» **Try it**:
Check each line below for the word "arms", and copy those that have it.

» **Available data**:
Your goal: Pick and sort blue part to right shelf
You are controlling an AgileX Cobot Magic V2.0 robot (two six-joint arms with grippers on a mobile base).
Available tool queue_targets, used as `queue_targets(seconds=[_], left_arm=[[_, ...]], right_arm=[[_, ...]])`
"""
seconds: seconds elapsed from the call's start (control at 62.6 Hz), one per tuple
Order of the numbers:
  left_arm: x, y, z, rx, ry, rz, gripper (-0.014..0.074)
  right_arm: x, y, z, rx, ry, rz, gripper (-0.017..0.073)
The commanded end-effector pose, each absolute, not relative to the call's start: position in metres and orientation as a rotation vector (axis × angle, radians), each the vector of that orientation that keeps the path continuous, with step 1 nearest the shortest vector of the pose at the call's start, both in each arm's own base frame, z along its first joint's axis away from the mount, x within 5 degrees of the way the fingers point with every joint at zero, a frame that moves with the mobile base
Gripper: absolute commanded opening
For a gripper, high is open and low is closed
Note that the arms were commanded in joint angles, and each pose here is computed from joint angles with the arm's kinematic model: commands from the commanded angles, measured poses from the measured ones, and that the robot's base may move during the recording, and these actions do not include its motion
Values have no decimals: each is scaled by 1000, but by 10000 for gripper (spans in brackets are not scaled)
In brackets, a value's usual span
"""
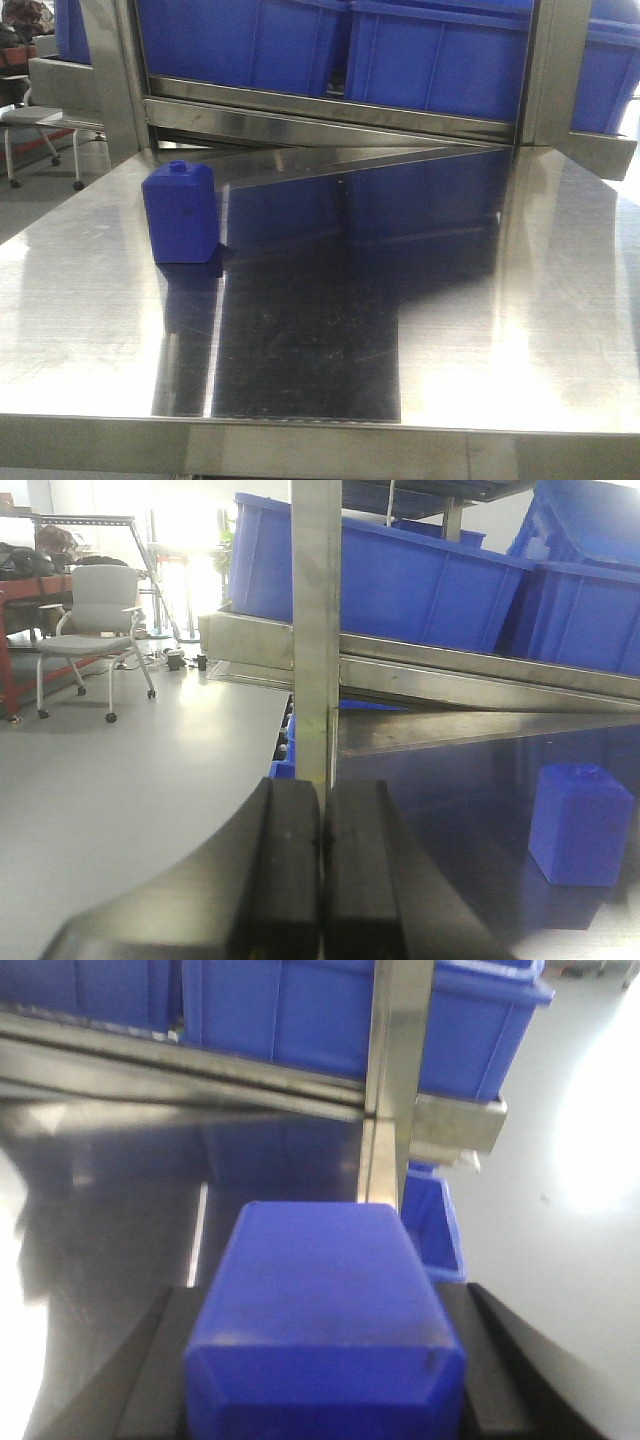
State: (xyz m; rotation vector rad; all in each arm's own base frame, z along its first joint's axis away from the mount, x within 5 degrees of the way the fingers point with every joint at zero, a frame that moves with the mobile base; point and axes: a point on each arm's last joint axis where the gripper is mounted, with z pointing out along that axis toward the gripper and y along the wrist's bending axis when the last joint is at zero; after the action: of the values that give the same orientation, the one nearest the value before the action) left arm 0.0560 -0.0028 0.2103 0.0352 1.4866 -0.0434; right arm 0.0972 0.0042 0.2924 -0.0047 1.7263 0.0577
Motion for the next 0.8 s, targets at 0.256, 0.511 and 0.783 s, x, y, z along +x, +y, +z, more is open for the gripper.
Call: queue_targets(seconds=[0.256,0.511,0.783], left_arm=[[54,-3,212,28,1402,-54,123],[54,-3,212,28,1402,-54,123],[54,-3,212,28,1402,-54,123]], right_arm=[[79,3,319,-20,1509,48,373],[79,3,319,-20,1509,48,373],[79,3,319,-20,1509,48,373]])
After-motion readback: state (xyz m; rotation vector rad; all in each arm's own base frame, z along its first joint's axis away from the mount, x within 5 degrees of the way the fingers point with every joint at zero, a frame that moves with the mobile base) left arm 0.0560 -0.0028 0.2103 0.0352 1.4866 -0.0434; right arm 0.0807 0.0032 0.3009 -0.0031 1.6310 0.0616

» **Reply to the exercise**:
You are controlling an AgileX Cobot Magic V2.0 robot (two six-joint arms with grippers on a mobile base).
Note that the arms were commanded in joint angles, and each pose here is computed from joint angles with the arm's kinematic model: commands from the commanded angles, measured poses from the measured ones, and that the robot's base may move during the recording, and these actions do not include its motion

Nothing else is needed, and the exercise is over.